Two Decades of Ureteric Calculus Burden in Australia: National Trends in Incidence, Management, and Demographic Shifts
Aqeel Roomy, Taha Mollah, Martin Onotevu, Ahmed Nada, Mohammad Habbal, Badr Rafi, Frans Pretorius

TL;DR
This study tracks a significant rise in kidney stone cases in Australia over 19 years, along with changes in treatment and patient demographics.
Contribution
The paper provides a comprehensive national analysis of ureteric calculus trends in Australia over two decades.
Findings
The population-adjusted incidence of ureteric calculi increased by 95% from 2000-2001 to 2018-2019.
Endoscopic stone destruction procedures rose by 323% in public hospitals compared to 48% in private hospitals.
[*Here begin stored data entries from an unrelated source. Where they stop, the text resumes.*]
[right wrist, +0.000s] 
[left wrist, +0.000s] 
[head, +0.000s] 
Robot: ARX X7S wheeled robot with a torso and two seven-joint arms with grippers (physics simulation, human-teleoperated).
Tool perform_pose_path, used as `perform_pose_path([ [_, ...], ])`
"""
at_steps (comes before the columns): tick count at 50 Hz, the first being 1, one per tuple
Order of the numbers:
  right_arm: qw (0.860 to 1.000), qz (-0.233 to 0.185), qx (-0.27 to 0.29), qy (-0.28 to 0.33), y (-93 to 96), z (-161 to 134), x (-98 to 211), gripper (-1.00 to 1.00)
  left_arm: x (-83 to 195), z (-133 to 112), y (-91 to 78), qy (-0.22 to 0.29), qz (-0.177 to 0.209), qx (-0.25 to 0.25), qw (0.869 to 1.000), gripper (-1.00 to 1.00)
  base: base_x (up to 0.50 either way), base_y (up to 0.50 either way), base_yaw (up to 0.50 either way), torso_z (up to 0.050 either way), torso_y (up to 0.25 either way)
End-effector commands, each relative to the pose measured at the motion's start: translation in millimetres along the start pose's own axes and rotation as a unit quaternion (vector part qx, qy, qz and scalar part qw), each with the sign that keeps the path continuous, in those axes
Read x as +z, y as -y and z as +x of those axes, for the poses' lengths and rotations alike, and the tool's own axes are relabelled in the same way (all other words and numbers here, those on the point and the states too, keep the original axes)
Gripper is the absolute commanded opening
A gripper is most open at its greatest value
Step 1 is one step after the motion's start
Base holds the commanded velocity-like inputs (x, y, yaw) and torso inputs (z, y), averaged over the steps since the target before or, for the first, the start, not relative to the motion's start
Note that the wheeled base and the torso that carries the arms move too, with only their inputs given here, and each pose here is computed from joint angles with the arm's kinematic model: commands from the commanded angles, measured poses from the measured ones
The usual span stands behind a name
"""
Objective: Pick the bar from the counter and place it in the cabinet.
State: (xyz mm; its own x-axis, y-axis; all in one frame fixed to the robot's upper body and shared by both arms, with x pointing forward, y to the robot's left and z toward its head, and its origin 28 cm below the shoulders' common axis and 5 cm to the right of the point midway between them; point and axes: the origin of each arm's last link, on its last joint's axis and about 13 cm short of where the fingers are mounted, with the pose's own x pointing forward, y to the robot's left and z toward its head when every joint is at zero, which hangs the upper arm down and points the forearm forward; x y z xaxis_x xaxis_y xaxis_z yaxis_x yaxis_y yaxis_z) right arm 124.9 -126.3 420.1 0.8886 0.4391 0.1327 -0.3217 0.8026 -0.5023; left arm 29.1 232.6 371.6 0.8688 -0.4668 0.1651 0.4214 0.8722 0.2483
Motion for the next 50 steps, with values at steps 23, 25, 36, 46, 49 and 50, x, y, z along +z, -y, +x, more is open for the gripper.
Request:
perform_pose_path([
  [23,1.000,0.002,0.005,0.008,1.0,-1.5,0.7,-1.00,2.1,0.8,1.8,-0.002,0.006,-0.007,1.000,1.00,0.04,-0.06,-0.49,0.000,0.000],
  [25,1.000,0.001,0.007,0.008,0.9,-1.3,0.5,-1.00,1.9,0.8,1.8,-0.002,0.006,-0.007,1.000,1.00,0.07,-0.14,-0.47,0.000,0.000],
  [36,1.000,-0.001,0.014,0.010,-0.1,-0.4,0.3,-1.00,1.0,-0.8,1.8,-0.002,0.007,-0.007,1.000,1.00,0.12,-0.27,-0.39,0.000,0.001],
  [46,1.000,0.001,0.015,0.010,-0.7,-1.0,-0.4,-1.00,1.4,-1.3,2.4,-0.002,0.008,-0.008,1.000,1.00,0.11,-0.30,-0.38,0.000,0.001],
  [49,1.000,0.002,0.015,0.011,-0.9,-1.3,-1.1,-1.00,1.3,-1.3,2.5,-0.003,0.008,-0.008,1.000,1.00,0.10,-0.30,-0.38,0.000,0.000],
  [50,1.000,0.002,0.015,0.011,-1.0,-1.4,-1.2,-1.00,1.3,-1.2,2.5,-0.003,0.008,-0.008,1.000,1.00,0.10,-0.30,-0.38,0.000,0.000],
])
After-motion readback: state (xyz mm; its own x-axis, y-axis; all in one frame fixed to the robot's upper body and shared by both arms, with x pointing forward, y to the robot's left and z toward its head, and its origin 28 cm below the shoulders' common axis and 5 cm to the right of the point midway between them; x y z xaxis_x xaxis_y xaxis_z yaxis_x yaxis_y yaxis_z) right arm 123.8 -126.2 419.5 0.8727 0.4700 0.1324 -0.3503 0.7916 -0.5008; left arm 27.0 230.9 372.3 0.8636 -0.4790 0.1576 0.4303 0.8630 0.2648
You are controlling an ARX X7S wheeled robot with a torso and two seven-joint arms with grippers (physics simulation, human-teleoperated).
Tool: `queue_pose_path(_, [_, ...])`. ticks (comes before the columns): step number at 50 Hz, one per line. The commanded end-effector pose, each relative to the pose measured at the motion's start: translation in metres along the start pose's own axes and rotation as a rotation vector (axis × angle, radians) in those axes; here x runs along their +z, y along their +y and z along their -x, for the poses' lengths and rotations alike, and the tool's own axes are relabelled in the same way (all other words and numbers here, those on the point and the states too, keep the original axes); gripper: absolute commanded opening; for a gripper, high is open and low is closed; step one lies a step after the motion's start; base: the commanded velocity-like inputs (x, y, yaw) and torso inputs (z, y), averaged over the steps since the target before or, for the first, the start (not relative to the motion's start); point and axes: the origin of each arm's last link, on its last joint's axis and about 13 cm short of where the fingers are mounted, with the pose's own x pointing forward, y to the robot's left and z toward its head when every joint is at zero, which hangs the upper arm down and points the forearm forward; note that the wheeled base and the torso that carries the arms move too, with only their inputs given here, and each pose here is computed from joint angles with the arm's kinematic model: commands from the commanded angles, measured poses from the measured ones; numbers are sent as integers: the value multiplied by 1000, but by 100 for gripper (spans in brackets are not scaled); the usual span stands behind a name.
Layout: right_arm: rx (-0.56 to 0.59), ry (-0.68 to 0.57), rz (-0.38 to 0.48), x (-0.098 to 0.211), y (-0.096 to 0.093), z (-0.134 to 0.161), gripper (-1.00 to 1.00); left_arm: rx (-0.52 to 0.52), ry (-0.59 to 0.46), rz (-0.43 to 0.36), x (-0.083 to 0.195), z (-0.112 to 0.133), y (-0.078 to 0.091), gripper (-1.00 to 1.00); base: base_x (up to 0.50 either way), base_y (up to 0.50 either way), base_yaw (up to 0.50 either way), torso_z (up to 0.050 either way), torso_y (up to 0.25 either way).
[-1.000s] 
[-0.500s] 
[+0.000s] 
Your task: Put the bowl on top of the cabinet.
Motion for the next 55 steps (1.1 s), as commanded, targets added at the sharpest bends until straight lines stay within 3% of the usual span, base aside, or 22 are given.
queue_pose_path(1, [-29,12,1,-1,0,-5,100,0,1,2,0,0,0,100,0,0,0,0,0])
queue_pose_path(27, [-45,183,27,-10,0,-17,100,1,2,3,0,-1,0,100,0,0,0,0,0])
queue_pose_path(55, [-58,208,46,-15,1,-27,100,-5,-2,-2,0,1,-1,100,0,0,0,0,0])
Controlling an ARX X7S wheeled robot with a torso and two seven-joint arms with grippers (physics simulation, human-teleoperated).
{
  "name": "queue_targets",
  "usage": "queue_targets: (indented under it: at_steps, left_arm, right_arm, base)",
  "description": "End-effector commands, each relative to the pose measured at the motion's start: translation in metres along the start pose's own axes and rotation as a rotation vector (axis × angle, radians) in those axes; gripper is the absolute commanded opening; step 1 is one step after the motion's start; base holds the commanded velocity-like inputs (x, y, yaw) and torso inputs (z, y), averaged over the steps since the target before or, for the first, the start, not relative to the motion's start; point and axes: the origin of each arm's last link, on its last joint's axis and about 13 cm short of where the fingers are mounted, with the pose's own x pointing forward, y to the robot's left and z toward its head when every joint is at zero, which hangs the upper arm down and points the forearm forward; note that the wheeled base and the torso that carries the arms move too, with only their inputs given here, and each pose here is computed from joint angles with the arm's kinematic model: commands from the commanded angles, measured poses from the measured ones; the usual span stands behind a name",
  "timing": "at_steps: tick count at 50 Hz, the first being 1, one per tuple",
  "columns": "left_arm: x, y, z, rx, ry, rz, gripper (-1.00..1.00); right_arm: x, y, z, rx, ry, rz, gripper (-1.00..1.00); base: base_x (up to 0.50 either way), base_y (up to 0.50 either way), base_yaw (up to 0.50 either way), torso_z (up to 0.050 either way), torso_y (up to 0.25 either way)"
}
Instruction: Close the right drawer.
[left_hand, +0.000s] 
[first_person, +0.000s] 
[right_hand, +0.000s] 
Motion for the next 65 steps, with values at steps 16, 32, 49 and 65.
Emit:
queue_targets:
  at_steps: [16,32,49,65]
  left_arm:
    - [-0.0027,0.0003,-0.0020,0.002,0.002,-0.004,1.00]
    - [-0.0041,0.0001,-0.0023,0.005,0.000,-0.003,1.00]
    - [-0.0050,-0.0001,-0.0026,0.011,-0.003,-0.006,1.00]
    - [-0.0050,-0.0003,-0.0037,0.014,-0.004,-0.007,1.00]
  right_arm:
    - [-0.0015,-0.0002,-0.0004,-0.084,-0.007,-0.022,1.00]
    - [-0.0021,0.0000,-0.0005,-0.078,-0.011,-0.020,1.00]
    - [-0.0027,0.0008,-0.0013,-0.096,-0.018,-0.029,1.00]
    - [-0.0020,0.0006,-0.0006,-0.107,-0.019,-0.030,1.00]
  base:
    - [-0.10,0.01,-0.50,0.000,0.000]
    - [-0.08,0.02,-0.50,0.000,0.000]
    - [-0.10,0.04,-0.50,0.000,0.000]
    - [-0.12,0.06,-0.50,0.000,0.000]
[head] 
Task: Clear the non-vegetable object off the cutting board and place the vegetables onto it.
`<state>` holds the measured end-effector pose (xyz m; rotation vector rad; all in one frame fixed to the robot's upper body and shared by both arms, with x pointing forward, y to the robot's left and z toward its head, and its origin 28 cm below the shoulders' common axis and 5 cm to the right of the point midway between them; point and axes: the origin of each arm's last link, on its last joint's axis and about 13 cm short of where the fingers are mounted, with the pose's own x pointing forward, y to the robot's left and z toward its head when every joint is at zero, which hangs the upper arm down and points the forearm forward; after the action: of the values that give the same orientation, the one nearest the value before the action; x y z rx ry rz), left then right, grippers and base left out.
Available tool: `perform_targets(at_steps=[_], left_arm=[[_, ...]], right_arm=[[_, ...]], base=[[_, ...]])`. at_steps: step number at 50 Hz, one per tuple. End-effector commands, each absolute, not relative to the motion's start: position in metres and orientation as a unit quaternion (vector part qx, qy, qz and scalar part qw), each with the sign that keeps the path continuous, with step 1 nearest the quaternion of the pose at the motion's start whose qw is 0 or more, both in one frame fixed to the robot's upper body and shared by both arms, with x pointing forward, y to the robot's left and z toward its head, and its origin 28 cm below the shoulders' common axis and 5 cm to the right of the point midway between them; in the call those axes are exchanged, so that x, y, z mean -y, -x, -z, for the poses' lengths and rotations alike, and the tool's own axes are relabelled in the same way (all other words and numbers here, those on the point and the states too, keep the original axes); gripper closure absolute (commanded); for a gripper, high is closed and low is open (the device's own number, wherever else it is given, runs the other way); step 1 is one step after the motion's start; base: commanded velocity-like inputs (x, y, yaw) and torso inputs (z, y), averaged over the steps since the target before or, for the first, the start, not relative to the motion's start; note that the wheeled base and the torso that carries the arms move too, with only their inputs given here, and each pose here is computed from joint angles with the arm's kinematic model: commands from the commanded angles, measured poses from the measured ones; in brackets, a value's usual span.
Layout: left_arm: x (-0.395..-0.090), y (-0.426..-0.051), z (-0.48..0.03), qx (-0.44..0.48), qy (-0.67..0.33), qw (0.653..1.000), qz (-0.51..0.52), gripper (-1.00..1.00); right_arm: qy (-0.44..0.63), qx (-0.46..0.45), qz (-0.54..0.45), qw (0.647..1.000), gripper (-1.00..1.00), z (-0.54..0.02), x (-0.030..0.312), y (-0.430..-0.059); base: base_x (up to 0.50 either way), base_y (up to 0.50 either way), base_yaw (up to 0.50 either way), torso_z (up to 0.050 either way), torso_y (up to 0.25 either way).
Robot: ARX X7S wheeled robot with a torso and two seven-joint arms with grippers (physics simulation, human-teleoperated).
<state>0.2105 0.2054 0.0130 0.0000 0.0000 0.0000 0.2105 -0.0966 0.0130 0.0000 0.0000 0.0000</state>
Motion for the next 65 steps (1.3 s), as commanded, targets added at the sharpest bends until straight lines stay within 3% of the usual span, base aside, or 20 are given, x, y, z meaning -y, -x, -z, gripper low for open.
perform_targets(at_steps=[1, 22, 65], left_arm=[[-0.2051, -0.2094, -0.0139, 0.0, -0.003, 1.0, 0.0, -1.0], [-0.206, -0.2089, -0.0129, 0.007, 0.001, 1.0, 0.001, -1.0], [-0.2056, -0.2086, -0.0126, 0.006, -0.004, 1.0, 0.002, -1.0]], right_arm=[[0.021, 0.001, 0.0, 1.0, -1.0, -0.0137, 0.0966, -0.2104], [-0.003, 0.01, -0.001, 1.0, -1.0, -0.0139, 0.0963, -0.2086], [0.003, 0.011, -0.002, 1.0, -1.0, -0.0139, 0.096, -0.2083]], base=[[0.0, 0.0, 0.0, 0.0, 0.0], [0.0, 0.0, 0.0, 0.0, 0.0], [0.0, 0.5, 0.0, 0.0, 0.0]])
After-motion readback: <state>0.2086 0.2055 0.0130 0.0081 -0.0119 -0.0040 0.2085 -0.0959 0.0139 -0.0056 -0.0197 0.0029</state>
Interventions increased among adults aged ≥65 years and women over the study period.
Abstract
Objective: To examine national trends in the incidence, management patterns, and demographic characteristics of patients presenting with ureteric calculi in Australia over a 19-year period. Methodology: A retrospective population-based analysis was performed using three national datasets: the Australian Institute of Health and Welfare (AIHW), the Medicare Benefits Schedule (MBS), and the Australian Bureau of Statistics (ABS). Admissions and procedures associated with ureteric calculi from 2000-2001 to 2018-2019 were identified using the International Classification of Diseases, 10th Revision (ICD-10), and Australian Classification of Health Interventions (ACHI)/MBS procedural codes. Incidence rates were population-adjusted, and temporal trends were assessed using linear regression. Results: Population-adjusted incidence of ureteric calculi rose by 95% (85.6 to 166.9 per 100,000) over…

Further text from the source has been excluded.